Locals are accessed as Value structs at [RBX + slot * 16 + 8]: - Each Value is 16 bytes (8-byte type tag + 8-byte union) - Offset +8 reaches the as.number field (the double payload)

Globals are accessed through direct Value* pointers, either cached in R12–R15 or loaded via MOV RAX, imm64.

Executable Memory

Generated code is allocated and made executable via the JITMemory class (jit_memory.h):

Platform Allocation Execution Cache Coherency
Linux x86-64 mmap(PROT_READ\|PROT_WRITE) mprotect(+PROT_EXEC) Not needed (unified cache)
Linux ARM64 mmap(PROT_READ\|PROT_WRITE) mprotect(+PROT_EXEC) __builtin___clear_cache()
macOS ARM64 mmap(MAP_JIT) pthread_jit_write_protect_np() __builtin___clear_cache()
Windows VirtualAlloc(MEM_COMMIT) VirtualProtect(PAGE_EXECUTE_READWRITE) FlushInstructionCache()

ARM64 note: ARM64 has separate instruction and data caches (Harvard-style). After writing machine code to memory, __builtin___clear_cache() must be called to ensure the instruction cache sees the new code. macOS additionally enforces W^X (write XOR execute) via MAP_JIT + pthread_jit_write_protect_np() toggling.

Code Cache

Parameter Value
TIER2_CODE_CACHE_SIZE 50 MB
MAX_TRACE_LENGTH 5,000 instructions
MAX_LOOP_TRACES 500

JIT Manager

Class: MultiTierJITManager (jit_manager.h)

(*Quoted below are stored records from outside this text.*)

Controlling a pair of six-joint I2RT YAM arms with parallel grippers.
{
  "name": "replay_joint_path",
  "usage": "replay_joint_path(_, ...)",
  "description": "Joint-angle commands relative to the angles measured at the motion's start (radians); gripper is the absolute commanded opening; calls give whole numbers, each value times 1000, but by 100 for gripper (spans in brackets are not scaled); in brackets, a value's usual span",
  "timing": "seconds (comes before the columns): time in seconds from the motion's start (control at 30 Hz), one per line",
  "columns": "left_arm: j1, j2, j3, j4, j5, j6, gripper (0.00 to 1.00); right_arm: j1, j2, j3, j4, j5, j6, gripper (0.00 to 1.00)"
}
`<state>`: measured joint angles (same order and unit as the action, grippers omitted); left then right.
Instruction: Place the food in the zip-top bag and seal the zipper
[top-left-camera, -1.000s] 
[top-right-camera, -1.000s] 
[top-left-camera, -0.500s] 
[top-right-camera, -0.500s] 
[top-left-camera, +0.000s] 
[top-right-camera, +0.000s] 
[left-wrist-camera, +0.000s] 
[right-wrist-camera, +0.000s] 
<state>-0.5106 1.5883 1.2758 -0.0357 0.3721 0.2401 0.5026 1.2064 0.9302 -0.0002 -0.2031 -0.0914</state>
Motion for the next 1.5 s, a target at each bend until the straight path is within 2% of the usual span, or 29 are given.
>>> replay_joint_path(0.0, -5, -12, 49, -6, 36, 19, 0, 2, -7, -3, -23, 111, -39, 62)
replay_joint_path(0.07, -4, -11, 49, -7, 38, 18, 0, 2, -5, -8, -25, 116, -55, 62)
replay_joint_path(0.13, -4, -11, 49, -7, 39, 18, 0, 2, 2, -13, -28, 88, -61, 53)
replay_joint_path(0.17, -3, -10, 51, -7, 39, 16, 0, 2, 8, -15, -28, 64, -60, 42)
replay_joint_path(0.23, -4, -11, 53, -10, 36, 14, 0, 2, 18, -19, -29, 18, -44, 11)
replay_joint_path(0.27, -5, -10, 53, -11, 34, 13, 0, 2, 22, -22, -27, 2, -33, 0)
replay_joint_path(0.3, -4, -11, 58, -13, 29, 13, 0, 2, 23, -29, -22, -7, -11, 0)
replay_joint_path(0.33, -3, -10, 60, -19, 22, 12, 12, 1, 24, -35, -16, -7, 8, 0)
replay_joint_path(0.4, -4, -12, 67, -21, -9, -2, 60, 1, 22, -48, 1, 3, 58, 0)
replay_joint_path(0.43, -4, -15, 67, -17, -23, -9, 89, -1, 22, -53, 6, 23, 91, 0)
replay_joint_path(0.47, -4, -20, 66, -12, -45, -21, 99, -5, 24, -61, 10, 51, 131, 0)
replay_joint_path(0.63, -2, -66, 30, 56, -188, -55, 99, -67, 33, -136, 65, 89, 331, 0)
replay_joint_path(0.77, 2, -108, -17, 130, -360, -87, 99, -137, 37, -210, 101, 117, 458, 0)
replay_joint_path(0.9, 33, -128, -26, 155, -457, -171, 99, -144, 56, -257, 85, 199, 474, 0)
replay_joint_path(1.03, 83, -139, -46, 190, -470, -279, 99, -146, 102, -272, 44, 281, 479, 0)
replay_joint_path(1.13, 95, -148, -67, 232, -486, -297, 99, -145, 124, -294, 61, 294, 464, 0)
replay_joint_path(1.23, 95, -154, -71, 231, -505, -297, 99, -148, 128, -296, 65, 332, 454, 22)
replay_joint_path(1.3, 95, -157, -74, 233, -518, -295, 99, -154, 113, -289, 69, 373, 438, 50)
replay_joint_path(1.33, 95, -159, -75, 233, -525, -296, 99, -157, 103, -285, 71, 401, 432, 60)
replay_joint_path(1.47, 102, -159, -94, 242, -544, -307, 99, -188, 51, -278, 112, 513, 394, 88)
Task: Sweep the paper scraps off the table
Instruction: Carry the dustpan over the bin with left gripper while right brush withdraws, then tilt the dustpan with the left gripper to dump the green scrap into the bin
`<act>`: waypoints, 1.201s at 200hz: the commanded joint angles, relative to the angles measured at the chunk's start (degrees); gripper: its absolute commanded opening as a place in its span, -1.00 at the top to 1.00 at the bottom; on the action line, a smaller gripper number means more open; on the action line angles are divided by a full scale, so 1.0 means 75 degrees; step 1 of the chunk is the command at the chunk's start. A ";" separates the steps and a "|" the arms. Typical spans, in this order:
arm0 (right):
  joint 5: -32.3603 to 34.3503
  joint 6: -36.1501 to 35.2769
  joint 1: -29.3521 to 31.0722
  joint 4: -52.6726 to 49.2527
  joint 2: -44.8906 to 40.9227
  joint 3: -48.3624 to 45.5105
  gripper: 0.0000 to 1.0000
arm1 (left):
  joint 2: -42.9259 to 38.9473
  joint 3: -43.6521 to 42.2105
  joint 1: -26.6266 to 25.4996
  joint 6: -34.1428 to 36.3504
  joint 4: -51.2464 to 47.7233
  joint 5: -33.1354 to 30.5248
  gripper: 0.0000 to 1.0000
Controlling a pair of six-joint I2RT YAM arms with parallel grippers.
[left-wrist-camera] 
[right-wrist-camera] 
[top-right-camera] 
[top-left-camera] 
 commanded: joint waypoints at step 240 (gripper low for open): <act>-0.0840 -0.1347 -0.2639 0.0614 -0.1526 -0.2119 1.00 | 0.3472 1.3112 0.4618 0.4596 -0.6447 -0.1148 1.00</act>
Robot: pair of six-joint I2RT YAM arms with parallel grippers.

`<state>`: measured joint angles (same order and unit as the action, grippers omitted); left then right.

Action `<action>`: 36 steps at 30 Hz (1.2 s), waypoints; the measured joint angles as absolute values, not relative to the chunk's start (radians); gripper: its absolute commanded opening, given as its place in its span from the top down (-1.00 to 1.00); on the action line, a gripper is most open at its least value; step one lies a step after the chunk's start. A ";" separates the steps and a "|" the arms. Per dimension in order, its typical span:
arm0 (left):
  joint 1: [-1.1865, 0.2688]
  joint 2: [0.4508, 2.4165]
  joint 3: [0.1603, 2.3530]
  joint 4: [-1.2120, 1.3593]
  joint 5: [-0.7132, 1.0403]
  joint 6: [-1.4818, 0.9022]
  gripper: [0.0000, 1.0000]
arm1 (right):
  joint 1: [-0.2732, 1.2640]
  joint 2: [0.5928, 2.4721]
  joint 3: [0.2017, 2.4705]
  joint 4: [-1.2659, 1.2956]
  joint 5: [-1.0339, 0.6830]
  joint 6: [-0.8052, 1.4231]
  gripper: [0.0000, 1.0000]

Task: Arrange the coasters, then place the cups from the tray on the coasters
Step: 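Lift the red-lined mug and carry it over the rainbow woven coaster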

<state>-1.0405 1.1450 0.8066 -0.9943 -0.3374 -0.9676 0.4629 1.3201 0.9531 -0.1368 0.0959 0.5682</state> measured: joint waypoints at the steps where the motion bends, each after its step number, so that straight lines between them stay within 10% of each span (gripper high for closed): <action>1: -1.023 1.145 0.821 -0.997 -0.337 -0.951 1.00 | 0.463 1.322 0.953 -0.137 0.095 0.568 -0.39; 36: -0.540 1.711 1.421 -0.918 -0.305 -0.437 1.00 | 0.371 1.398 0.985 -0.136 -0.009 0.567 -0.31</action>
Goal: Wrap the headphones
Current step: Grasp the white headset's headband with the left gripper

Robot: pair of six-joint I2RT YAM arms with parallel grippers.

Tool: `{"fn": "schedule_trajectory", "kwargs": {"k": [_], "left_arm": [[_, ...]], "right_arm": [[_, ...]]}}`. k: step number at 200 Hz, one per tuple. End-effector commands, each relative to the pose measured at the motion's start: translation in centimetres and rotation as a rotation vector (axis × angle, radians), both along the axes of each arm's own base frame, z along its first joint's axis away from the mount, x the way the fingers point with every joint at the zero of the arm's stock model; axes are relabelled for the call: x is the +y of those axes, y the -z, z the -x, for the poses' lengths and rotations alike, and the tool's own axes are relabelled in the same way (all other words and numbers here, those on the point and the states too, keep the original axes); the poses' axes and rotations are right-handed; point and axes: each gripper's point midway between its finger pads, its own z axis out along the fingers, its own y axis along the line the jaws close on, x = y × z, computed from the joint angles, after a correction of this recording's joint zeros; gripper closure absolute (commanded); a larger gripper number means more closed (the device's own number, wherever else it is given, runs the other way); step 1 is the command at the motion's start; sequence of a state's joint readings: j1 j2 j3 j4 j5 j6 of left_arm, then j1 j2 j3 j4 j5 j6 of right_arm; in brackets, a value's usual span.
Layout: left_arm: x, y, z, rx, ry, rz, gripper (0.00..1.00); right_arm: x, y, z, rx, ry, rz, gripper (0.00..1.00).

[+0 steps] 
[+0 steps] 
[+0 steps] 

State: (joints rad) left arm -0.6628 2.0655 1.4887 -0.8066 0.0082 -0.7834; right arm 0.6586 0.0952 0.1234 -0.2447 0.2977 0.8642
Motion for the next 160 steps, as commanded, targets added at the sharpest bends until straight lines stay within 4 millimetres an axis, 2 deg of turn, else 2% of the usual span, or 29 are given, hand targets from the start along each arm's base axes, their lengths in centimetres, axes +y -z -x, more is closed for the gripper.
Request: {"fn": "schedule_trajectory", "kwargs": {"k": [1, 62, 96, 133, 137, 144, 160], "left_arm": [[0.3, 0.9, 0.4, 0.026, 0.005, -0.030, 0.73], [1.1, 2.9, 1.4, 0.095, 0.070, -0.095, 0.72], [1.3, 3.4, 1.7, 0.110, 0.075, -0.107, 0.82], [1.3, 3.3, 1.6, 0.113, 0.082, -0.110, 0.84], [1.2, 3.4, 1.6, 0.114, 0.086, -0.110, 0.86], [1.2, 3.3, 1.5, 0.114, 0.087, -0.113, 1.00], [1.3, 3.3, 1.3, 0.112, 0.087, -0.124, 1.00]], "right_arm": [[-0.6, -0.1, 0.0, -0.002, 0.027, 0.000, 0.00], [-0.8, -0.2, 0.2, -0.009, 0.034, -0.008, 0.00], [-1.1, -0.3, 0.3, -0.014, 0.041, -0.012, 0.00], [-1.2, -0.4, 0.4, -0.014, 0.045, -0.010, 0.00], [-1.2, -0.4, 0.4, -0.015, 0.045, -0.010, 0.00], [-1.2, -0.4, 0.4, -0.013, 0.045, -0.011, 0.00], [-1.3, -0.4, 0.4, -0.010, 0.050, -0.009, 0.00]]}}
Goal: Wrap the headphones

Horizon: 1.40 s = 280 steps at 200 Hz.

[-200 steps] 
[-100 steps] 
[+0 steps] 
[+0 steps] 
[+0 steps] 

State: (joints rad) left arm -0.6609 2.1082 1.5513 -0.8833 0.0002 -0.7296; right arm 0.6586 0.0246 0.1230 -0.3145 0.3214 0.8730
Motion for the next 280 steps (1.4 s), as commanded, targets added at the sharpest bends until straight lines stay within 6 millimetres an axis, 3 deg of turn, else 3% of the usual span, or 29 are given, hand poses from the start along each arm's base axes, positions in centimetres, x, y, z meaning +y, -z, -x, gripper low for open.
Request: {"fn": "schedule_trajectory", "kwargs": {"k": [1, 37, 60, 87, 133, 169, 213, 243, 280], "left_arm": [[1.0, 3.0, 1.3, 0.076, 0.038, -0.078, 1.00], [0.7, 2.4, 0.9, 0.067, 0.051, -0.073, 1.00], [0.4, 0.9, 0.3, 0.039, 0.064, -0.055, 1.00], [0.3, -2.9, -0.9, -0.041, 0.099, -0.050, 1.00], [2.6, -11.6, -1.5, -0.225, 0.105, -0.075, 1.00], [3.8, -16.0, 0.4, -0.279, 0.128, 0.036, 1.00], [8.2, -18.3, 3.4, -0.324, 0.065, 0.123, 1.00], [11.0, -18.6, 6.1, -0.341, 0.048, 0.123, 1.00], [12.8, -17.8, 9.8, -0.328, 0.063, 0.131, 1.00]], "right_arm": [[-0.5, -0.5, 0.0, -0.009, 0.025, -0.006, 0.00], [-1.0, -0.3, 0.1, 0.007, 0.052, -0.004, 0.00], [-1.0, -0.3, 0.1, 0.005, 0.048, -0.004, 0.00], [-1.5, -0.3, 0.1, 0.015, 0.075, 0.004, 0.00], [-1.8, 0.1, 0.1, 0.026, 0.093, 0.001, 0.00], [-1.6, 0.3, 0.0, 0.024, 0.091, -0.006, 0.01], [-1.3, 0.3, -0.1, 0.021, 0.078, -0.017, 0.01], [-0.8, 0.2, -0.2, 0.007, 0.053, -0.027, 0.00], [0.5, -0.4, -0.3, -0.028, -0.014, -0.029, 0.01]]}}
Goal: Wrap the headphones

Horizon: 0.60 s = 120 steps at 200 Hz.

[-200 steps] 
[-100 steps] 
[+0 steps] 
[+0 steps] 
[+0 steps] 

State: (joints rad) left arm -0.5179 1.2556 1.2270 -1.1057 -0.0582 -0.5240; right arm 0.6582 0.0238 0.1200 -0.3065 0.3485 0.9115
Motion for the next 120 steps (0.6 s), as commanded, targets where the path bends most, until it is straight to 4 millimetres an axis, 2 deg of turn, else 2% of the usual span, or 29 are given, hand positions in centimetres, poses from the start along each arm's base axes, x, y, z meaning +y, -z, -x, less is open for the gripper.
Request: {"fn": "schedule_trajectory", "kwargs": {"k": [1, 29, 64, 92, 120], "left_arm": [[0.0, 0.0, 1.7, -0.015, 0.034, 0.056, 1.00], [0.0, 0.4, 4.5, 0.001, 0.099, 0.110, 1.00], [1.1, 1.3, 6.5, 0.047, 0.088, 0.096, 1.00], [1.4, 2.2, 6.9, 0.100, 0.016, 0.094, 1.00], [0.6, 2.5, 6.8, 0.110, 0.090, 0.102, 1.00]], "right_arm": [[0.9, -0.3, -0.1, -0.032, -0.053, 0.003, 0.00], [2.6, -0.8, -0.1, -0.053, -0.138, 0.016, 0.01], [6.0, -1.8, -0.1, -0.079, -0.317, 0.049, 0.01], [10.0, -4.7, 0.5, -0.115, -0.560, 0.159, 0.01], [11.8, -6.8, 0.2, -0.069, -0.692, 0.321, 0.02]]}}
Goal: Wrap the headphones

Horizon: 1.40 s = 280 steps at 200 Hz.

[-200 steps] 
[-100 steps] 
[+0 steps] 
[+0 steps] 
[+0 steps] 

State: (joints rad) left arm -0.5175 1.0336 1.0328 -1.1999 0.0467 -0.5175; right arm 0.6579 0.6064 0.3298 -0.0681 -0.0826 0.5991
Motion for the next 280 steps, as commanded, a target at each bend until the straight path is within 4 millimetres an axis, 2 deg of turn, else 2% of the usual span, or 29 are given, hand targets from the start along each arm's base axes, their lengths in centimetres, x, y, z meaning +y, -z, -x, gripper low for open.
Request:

The manager orchestrates the entire JIT pipeline:

  1. Compilation Requests: requestCompilation() decides whether to compile a method to Tier-1 or Tier-2 based on profiler data.
  2. Tier Transitions: transitionTier() handles the state transition when code moves between execution tiers.
  3. Execution Dispatch: executeCompiledCode() runs compiled code at the appropriate tier, with on-demand Tier-2 compilation if no trace exists.
  4. Monitoring: Optional compilation event listeners track TIER1_COMPILATION_TRIGGERED, TIER2_COMPILATION_COMPLETED, TIER_TRANSITION, COMPILATION_FAILED, etc.
  5. Statistics: Tracks compilation counts, compilation time, cache sizes, tier distribution (time spent in interpreter vs Tier-1 vs Tier-2).

Tier Promotion Criteria

Transition Condition
Interpreter → Tier-1 Method call count ≥ TIER1_COMPILATION_THRESHOLD (50)
Tier-1 → Tier-2 Call count ≥ TIER2_COMPILATION_THRESHOLD (50) AND total execution time > 10ms

Tier-1 Execution (Updated March 2026)

As of March 2026, Tier-1 execution is fully implemented with on-demand compilation:

  1. Code Caching: Compiled Tier-1 code is cached in tier1_code_cache_ for reuse
  2. On-Demand Compilation: When executeCompiledCode() is called for Tier-1:
  3. Check cache for existing compiled code
  4. If not found, compile on-demand using available bytecode handlers
  5. Cache the result for future executions
  6. Fallback: If compilation fails, gracefully falls back to interpreter execution
  7. Reset Support: Tier-1 cache is properly cleared during JIT reset
// Simplified execution flow
case CompilationTier::TIER1: {
    auto it = tier1_code_cache_.find(method_id);
    if (it == tier1_code_cache_.end() && frame.chunk) {
        // Compile on-demand
        auto tier1_code = tier1_compiler_->compile(method_id, *frame.chunk, handlers);
        if (tier1_code) {
            tier1_code_cache_[method_id] = std::move(tier1_code);
        }
    }

    // Execute compiled code if available
    if (it != tier1_code_cache_.end() && it->second) {
        success = tier1_compiler_->execute(*it->second, &frame);
    } else {
        // Fallback to interpreter
        success = true;
    }
    break;
}

Code Generators

x86-64 Code Generator

Class: X86_64CodeGen (jit_codegen.h)

Low-level utility class that emits individual x86-64 instructions with correct encoding:

General Purpose: - MOV r64, r64 / MOV r64, imm64 / MOV r64, [mem] / MOV [mem], r64 - ADD r64, r64 / CMP r64, r64 / TEST r64, r64 - PUSH r64 / POP r64 / LEA r64, [mem] - CALL rel32 / CALL r64 / RET - JMP rel32 / JE rel32

SSE2 Double Precision: - ADDSD / SUBSD / MULSD / DIVSD (arithmetic) - MOVSD xmm, [mem] / MOVSD [mem], xmm (load/store) - UCOMISD xmm, xmm (comparison, sets CPU flags)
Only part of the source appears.